Les habitants des quartiers réputés "difficiles" qui doivent faire face à des phénomènes tels que les trafics, les dégradations et l'occupation des parties communes des immeubles se sont organisés dans plusieurs villes, mettant en place des initiatives plus ou moins bien accueillies par les pouvoirs publics des localités concernées. Mais à un niveau national, une de ces initiatives a reçu dès juin 2012 le soutien du ministère de l'Intérieur, et correspond à un phénomène bien connu dans le monde anglo-saxon : les groupes de surveillance citoyenne, à travers les communautés de "Voisins Vigilants".
On apprenait récemment que des habitants des quartiers St Paul et St Eloi à Bordeaux, lassés d'être envahis par les dealers, ont lancé une opération "Deal Safari", qui n'est pas appréciée par tout le monde : "Prenez les dealers du quartier en photo et postez-les sur Facebook", proclament les affiches placardées dans le quartier par des riverains mécontents. Deux étudiants, notamment, pointent le risque de dérapage de cette opération, et dénoncent son caractère ambigu : "C’est la peur, moteur de la crédulité, qui a motivé cette action", analyse Guillaume, 23 ans, interrogé dans le journal Sud Ouest, avant d'ajouter : "En plus, intituler ça un safari, on sait à quoi ça fait allusion"…

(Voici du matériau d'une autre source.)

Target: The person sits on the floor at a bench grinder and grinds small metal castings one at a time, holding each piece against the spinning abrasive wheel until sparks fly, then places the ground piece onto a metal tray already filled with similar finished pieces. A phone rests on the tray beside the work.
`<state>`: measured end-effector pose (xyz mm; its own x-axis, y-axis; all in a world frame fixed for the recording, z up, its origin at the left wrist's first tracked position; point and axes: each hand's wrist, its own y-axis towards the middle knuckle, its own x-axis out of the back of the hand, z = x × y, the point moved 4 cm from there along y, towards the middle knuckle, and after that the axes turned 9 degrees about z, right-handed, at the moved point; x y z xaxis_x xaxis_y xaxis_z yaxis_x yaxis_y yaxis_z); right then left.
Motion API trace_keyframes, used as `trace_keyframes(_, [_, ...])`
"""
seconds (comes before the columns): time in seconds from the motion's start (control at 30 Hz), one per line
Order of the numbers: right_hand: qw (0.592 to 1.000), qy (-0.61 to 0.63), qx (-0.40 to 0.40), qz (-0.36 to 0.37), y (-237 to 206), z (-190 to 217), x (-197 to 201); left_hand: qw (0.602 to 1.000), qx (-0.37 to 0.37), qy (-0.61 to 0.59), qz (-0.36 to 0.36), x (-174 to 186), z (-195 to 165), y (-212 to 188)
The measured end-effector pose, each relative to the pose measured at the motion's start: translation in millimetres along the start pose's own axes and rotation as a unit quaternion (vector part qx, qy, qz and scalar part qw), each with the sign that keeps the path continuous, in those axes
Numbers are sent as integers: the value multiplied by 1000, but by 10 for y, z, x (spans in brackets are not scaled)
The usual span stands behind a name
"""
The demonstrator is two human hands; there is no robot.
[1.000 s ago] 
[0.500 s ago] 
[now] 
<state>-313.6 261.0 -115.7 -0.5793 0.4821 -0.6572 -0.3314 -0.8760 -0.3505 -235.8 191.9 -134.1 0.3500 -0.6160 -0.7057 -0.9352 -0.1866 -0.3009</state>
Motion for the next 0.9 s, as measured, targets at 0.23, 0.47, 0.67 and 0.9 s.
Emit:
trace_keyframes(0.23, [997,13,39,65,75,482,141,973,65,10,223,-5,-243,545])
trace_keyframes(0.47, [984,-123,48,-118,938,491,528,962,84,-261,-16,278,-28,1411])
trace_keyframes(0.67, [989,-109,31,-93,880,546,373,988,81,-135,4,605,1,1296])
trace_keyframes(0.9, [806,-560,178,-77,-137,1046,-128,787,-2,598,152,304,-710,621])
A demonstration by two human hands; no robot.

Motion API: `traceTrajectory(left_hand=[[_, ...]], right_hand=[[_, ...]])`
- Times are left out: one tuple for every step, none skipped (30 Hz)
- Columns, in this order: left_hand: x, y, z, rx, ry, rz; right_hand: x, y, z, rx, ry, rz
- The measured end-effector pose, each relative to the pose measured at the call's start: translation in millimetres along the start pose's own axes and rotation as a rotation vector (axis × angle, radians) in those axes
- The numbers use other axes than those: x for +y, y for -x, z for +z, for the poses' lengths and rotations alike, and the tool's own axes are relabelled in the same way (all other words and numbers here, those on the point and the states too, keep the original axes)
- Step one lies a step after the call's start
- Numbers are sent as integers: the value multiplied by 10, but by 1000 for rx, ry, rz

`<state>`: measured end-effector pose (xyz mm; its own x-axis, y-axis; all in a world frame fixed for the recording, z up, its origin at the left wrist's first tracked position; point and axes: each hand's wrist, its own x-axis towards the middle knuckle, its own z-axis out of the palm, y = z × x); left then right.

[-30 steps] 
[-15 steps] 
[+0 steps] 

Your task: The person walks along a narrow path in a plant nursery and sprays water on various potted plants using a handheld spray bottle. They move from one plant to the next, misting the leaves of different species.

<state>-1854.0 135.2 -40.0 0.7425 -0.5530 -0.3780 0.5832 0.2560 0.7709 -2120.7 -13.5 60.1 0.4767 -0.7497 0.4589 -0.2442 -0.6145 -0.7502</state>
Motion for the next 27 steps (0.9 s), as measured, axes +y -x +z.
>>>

Une initiative soutenue par les pouvoirs publics : "Voisins vigilants"
Mais sans aller jusqu'à encourager ces démarches curieuses (qui, en plus d'être dangereuses, sont probablement illégales), les pouvoirs publics se sont rangés du côté de certaines associations de riverains concernés qui ont importé en France le modèle des "rondes communautaires", appelées outre-Atlantique les "neighbourhood watch" (surveillance du voisinage). Le dispositif "Voisins Vigilants" est directement inspiré de cette initiative citoyenne née aux Etats-Unis, reposant sur le principe selon lequel les personnes les mieux placées pour surveiller les allées et venues des personnes suspectes sont ceux qui habitent dans le quartier, et connaissent donc leurs voisins, leurs habitudes et leur éventuelle absence. Ils sont donc aux aguets, surveillant les rues de leur quartier, et au moindre évènement suspect ils préviennent la police.
La réussite de ce système repose entre autres sur le respect de la limite que constitue le rôle dévolu à la police, et donc sur l'importance donnée à la mission de ces rondes citoyennes. Il faut avant tout informer les personnes participantes de l'étendue de leur mission : surveiller et avertir la police, et veiller à ce que personne ne décide de rendre lui-même la justice. Aux Etats-Unis, où le port d'arme est autorisé par le 2e amendement qui consacre le droit de milice, cette initiative a pu avoir pour conséquence des violences rendues inévitables par le climat de violence et de méfiance qui règne par périodes (par exemple, l'assassinat du jeune Trayvon Martin l'année dernière, par un citoyen en patrouille). C'est pourquoi le site français Voisinsvigilants souligne de façon répétée la coordination avec la police, ainsi que le fait que les participants ne doivent pas "jouer aux cow-boys", et insiste sur le fait que jusqu'ici, aucune dérive n'est à déplorer.
Pour les comités de résidents exposés à des nuisances diverses, la solution est clairement de se constituer en association de riverains, et d'adopter la démarche la plus adaptée, en gardant à l'esprit que le maintien de l'ordre est une mission réservée aux forces de police et de gendarmerie. Ils ne peuvent pas intervenir directement pour faire cesser la source du trouble. Ils doivent recueillir tous les éléments permettant d'identifier le fautif et de prouver la faute commise, puis se présenter au commissariat avec ces éléments et faire en sorte que les forces de l'ordre agissent.